Case ID: f2d_253/html/0356-01.html
Source: Caselaw Access Project
Author: {"author": "DANAHER, Circuit Judge.", "license": "Public Domain", "url": "https://static.case.law/"}
Date Created: 2024-08-24T03:29:51.129683

Stacy EVERS, Appellant, v. Herbert A. BUXBAUM, t/a Rubin Optical Company, and Dr. Joseph Friedman, Appellees.
    No. 13903.
    United States Court of Appeals District of Columbia Circuit.
    Argued Nov. 13, 1957.
    Decided March 6, 1958.
    Petition for Rehearing In Banc Denied April 1,1958.
    Wilbur K. Miller, Circuit Judge, dissented.
    
      Mr. Ralph F. Berlow, Washington, D. C., with whom Messrs. William T. Hannan, Joseph F. Castiello, and Kent D. Thorup, Washington, D. C., were on the brief, for appellant.
    Mr. Harold J. Nussbaum, Washington, D. C., with whom Mr. Nathan M. Lubar, Washington, D. C., was on the brief, for appellee Buxbaum.
    Mr. Alfred M. Schwartz, Washington, D. C., for appellee Friedman.
    Before Wilbur K. Miller, Fahy and Danaher, Circuit Judges.
   DANAHER, Circuit Judge.

When this suit was brought, appellant’s eyesight had become seriously impaired, with blindness in the right eye, allegedly due to the fault of the appellees. The complaint charged that the appellees, both inaccurately described as optometrists, were negligent in their treatment of the eye condition for which appellant had consulted them in that they failed “to discover and/or timely advise [him] of the presence of a tumor.” A second count, incorporating the allegations of the first count, additionally charged that appellees had represented that appellant needed eyeglasses, a representation alleged to have been knowingly false. Both appellees answered, refuting appellant’s allegations, and pleading separate defenses. Friedman denied he had treated Evers and, in substance, set up that he, as a licensed optometrist, acting only in behalf of the unlicensed Bux-baum, had examined appellant’s eyes and reported back the type of lenses required for improving appellant’s vision. Bux-baum’s answer, in substance, further denied that he practiced optometry, and averred that he had made no representations as to assisting appellant’s vision with eyeglasses, and that the glasses he delivered to appellant were made as prescribed by Friedman to reflect what Evers himself represented during Friedman’s taking of measurements as improving appellant’s “visual acuity to the best possible extent.” Both appellees filed motions for summary judgment. The District Court concluded that appellant had no “cause of action” and “accordingly there does not exist any triable issue.” Judgments having been entered for the appellees, this appeal followed.

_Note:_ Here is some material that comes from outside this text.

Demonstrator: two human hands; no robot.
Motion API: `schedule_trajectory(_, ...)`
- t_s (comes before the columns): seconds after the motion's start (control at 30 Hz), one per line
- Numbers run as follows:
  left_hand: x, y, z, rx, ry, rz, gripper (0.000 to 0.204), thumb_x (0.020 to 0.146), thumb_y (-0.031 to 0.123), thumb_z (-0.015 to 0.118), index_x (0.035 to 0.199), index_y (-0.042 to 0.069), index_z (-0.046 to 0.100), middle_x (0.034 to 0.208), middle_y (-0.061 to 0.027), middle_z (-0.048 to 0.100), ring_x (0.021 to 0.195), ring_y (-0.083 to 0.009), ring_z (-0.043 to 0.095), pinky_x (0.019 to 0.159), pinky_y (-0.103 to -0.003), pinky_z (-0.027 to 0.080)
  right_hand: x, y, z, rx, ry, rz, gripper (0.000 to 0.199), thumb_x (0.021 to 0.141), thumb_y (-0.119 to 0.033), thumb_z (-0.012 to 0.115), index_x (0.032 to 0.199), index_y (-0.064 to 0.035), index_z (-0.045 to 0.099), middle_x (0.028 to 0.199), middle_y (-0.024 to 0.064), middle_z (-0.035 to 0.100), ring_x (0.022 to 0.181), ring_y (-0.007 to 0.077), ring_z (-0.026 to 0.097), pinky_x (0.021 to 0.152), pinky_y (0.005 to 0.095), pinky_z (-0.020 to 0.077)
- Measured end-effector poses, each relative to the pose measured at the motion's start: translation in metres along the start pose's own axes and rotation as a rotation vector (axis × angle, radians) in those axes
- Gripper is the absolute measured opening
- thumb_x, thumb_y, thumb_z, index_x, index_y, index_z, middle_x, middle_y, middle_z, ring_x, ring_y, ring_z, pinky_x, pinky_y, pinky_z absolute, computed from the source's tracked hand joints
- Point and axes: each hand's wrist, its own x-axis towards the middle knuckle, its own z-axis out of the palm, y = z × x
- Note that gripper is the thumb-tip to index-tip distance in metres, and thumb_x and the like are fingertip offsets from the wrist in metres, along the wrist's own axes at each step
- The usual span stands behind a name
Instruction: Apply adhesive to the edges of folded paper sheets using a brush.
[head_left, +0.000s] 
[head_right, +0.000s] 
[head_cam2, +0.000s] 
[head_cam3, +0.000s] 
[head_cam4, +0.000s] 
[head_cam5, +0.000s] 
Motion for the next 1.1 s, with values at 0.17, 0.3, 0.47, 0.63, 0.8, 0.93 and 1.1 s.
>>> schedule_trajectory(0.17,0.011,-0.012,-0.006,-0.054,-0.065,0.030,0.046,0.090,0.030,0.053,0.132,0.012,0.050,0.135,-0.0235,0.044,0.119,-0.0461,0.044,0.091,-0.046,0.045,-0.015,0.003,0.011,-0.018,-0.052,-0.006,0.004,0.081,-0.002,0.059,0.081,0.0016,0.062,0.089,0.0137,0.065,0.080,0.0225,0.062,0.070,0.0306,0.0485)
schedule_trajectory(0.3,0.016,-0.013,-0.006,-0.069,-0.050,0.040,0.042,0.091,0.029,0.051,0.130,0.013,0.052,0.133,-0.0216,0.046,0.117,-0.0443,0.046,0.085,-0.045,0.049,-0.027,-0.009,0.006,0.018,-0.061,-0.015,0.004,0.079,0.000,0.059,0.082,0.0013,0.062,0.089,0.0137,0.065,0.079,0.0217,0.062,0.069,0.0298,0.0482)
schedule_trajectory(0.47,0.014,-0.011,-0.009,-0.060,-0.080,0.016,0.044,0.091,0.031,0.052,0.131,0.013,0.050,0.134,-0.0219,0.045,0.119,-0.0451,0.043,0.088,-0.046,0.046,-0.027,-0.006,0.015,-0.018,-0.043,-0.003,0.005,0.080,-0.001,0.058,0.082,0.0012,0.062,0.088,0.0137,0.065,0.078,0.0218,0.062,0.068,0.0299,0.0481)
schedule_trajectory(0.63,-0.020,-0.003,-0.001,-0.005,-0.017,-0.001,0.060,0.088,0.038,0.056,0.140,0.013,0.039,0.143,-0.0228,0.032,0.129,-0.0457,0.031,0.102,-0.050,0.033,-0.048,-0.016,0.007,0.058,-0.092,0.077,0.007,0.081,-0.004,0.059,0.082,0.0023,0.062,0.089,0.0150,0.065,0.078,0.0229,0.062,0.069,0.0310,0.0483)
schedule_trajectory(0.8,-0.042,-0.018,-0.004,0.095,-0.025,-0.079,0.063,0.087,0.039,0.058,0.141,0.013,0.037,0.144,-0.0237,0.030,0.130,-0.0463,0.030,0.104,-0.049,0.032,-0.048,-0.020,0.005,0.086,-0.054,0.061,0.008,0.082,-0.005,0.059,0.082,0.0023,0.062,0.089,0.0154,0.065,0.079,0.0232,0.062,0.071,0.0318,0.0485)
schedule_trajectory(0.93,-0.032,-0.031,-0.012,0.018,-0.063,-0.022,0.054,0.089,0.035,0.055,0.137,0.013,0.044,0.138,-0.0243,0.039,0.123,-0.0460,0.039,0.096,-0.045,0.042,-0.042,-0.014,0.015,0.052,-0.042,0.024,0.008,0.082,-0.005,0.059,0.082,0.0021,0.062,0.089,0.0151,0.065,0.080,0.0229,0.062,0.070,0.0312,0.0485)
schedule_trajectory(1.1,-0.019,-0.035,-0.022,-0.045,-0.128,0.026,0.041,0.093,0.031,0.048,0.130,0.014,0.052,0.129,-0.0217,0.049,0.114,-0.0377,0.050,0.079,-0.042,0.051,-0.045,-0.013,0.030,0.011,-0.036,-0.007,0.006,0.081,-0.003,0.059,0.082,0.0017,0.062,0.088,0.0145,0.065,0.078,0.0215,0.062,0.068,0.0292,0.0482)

This was not a case for summary judgment, which, the Supreme Court has pointed out, is authorized “only where the moving party is entitled to judgment as a matter of law, where it is quite clear what the truth is, that no genuine issue remains for trial, and that the purpose of the rule is not to cut litigants off from their right of trial by jury if they really have issues to try. [Citing cases]”

The appellees, as moving parties, had the burden under a strict standard of showing the absence of any genuine issue as to all material facts; indeed all inferences of fact from the proofs available must be drawn against the movants and in favor of the appellant here. Moreover, the movants must establish that they are entitled to their judgments as a matter of law.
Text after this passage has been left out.